Tasia Valenza (born April 5, 1967) is an American actress.

Personal life 
Tasia Valenza is the daughter of former actor and restaurant consultant Frank Valenza and Gloria Valenza. Her twin brother is a former television writer and now solar marketing consultant Tor Alexander Valenza. She also has an older brother, Greg. Valenza has been married to Harvey Stern since 1995 and has three children.

Career 
In the early part of her career, Valenza played the role of Dottie Thornton on All My Children from 1982 to 1986, earning a Daytime Emmy nomination for her work.
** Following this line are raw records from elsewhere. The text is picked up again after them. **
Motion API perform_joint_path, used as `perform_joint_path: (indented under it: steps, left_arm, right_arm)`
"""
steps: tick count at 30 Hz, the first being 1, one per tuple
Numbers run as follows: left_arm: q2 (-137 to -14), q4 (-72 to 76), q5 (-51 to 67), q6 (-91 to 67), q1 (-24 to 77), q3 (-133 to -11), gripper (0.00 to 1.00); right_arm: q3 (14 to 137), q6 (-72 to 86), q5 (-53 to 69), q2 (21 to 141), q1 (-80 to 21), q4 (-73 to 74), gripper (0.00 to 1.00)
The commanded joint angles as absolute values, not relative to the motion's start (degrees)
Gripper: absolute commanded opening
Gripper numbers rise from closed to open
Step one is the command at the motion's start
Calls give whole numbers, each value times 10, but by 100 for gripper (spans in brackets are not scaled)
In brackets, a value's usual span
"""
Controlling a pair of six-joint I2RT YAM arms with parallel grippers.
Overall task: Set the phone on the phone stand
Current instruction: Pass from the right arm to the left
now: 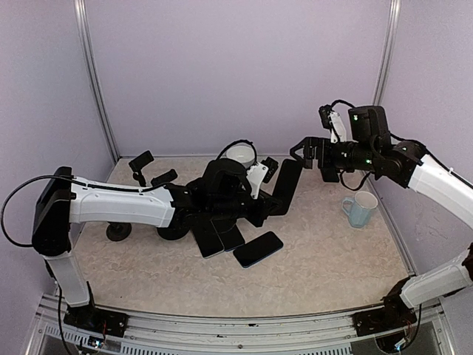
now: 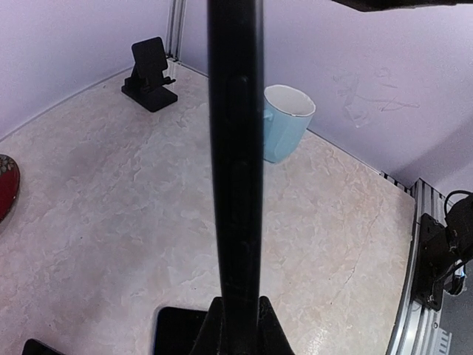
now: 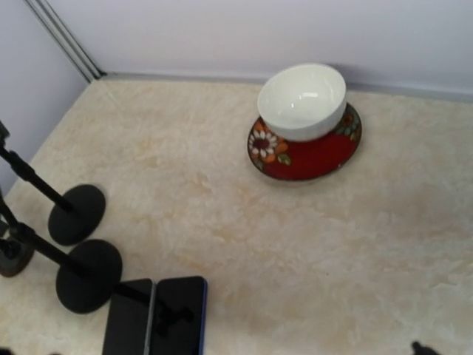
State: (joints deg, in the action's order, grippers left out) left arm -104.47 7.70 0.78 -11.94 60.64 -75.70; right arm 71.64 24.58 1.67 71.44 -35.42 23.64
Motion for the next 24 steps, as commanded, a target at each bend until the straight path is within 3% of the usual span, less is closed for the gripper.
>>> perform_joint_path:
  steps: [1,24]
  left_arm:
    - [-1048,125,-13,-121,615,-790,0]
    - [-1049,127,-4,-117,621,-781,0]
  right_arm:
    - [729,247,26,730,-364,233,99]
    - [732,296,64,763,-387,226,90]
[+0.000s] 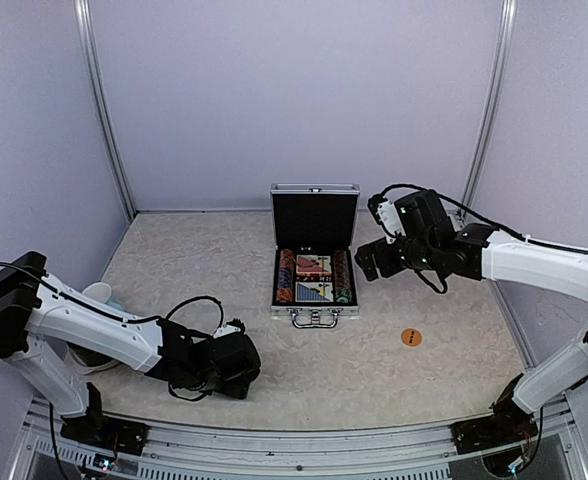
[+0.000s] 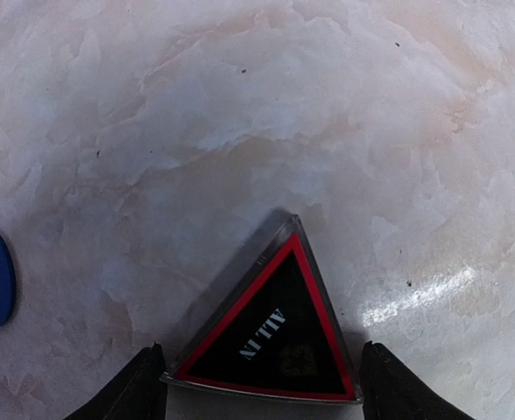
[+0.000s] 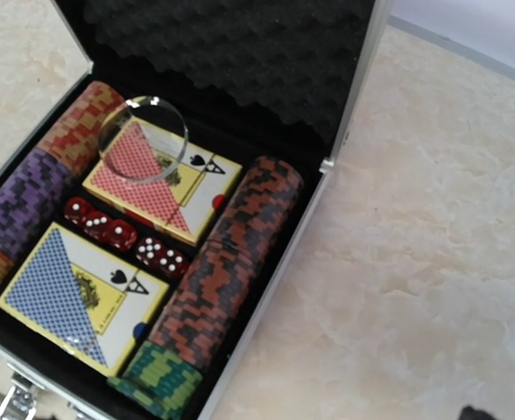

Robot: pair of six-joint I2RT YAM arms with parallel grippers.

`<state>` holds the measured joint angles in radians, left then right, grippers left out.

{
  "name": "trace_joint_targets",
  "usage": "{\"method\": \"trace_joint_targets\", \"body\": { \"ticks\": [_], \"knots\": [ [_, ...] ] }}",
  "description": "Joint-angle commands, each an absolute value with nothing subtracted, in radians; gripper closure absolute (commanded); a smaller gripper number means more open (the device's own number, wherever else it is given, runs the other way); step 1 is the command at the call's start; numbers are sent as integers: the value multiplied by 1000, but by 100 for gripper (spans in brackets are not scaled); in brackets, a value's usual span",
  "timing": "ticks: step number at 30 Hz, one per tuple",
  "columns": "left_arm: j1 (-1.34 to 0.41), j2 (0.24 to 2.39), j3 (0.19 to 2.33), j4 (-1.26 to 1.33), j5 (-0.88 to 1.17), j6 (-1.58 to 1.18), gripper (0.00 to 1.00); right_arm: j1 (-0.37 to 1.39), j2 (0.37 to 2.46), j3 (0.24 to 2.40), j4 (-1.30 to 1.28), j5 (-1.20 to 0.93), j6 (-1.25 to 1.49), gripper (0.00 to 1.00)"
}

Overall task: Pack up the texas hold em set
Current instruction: Pick up the all-in button from the center of the board, then place the all-in button in the poker case.

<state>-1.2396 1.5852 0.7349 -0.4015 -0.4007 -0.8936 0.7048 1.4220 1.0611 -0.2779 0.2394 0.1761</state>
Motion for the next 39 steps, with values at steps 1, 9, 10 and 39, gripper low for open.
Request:
{"method": "trace_joint_targets", "body": {
  "ticks": [1, 9, 10, 39],
  "knots": [
    [-1250, 1622, 715, -434, -335, -910, 33, 704, 1419, 1046, -259, 235, 176, 1],
    [-1250, 1609, 761, -469, -382, -891, 43, 703, 1412, 1037, -259, 235, 176, 1],
    [-1250, 1602, 776, -479, -395, -885, 43, 704, 1409, 1038, -259, 236, 176, 1],
    [-1005, 2059, 1592, -318, -331, -261, 45, 597, 1216, 961, -348, 322, 209, 1]
  ]
}}
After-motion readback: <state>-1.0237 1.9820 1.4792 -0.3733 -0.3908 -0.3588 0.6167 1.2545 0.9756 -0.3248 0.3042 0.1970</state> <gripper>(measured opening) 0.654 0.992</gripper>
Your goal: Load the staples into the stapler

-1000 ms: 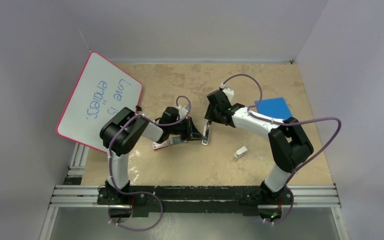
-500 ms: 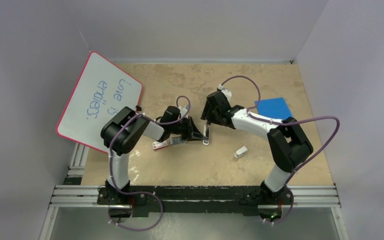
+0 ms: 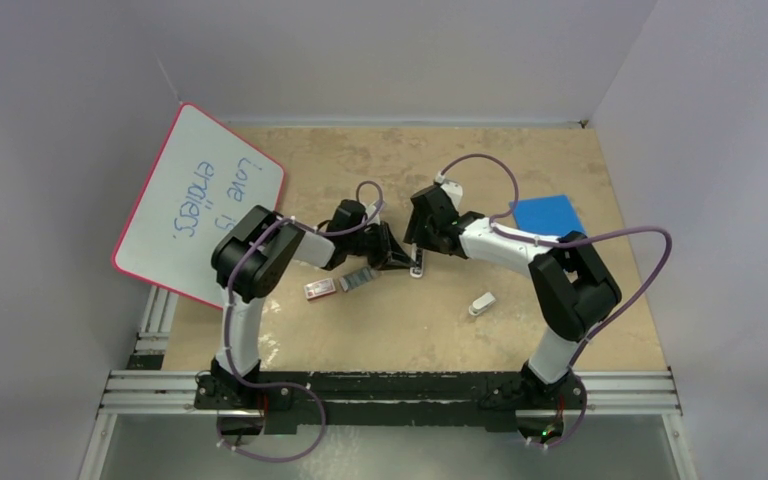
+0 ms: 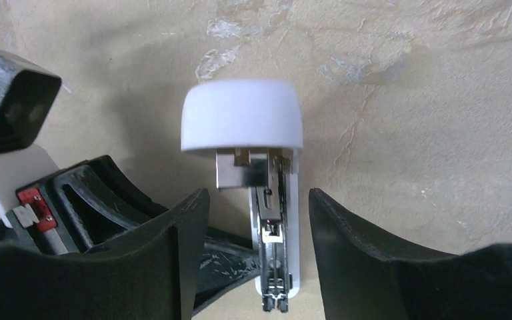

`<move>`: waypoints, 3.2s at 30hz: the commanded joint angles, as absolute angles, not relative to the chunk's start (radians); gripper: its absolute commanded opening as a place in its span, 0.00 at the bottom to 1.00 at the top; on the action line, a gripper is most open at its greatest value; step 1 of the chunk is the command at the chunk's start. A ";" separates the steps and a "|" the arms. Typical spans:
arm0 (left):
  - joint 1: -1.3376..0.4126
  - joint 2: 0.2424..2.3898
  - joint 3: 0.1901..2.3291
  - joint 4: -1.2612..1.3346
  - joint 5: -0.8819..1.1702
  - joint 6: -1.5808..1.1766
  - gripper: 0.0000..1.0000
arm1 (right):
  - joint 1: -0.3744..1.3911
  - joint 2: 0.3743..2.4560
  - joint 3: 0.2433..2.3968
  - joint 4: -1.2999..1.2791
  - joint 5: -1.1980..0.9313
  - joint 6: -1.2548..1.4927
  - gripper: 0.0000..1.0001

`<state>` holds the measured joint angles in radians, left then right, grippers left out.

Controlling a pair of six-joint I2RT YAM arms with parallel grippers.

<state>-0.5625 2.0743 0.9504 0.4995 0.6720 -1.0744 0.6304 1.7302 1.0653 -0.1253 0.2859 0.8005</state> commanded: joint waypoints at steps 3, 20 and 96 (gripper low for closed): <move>-0.535 2.094 1.005 0.386 0.595 -1.006 0.14 | 0.638 1.669 1.107 -0.152 0.334 0.793 0.59; -0.523 2.051 1.096 0.128 0.518 -0.863 0.26 | 0.637 1.490 1.055 -0.215 0.286 0.789 0.60; -0.564 1.497 0.762 0.123 0.612 -0.758 0.64 | 0.629 1.464 0.827 -0.330 0.292 0.857 0.30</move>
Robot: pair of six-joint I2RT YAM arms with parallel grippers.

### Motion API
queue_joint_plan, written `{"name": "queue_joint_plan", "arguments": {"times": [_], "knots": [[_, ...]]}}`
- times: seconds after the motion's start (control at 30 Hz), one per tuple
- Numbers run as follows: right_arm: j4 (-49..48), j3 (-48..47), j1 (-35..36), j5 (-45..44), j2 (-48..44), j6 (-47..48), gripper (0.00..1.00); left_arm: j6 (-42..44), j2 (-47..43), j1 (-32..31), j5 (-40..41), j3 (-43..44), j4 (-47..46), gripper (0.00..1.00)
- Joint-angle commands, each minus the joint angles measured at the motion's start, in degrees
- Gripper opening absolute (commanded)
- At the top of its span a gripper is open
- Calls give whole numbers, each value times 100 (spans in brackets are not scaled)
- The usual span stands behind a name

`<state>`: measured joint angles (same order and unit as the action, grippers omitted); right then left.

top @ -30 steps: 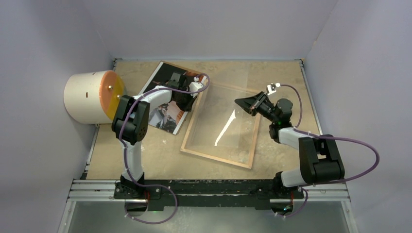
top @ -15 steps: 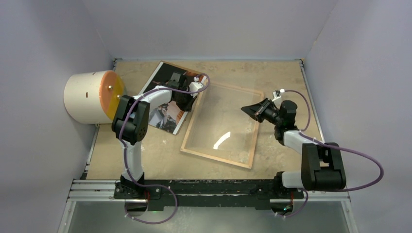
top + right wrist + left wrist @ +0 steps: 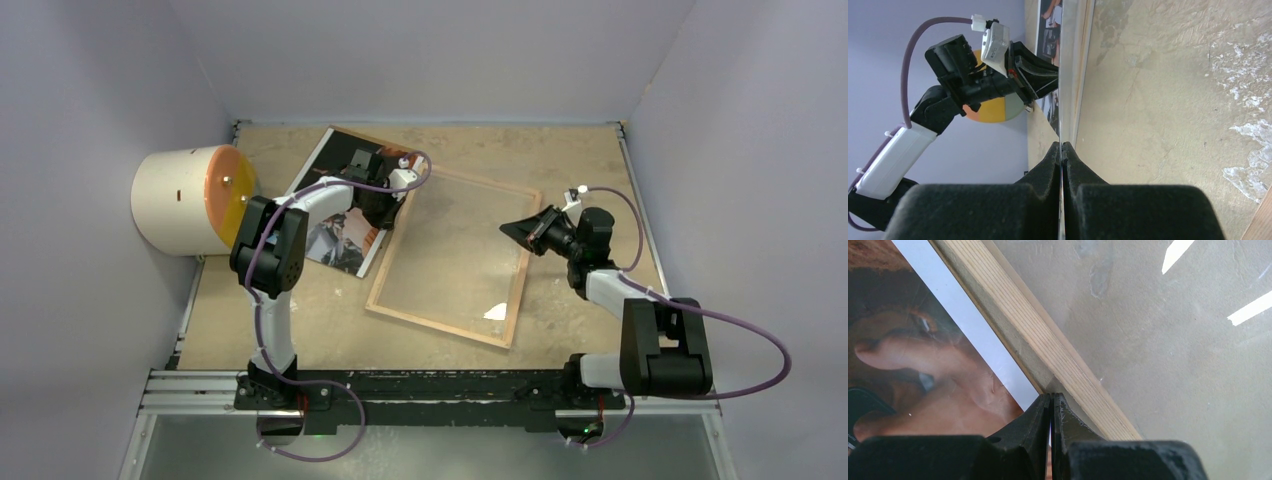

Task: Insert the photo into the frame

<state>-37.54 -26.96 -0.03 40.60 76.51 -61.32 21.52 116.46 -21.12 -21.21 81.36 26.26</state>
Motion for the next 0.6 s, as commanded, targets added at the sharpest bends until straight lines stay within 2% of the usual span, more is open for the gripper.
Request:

She also showed up in a guest star appearance in the fifth season of The A-Team, and a recurring role as Lieutenant Winslow in Space: Above and Beyond. She also portrayed Jodie Abramovitz in Aaron Spelling's drama series The Heights. Valenza is best known to play female villains in video games such as Batman: Arkham Asylum and multiple Spider-Man games.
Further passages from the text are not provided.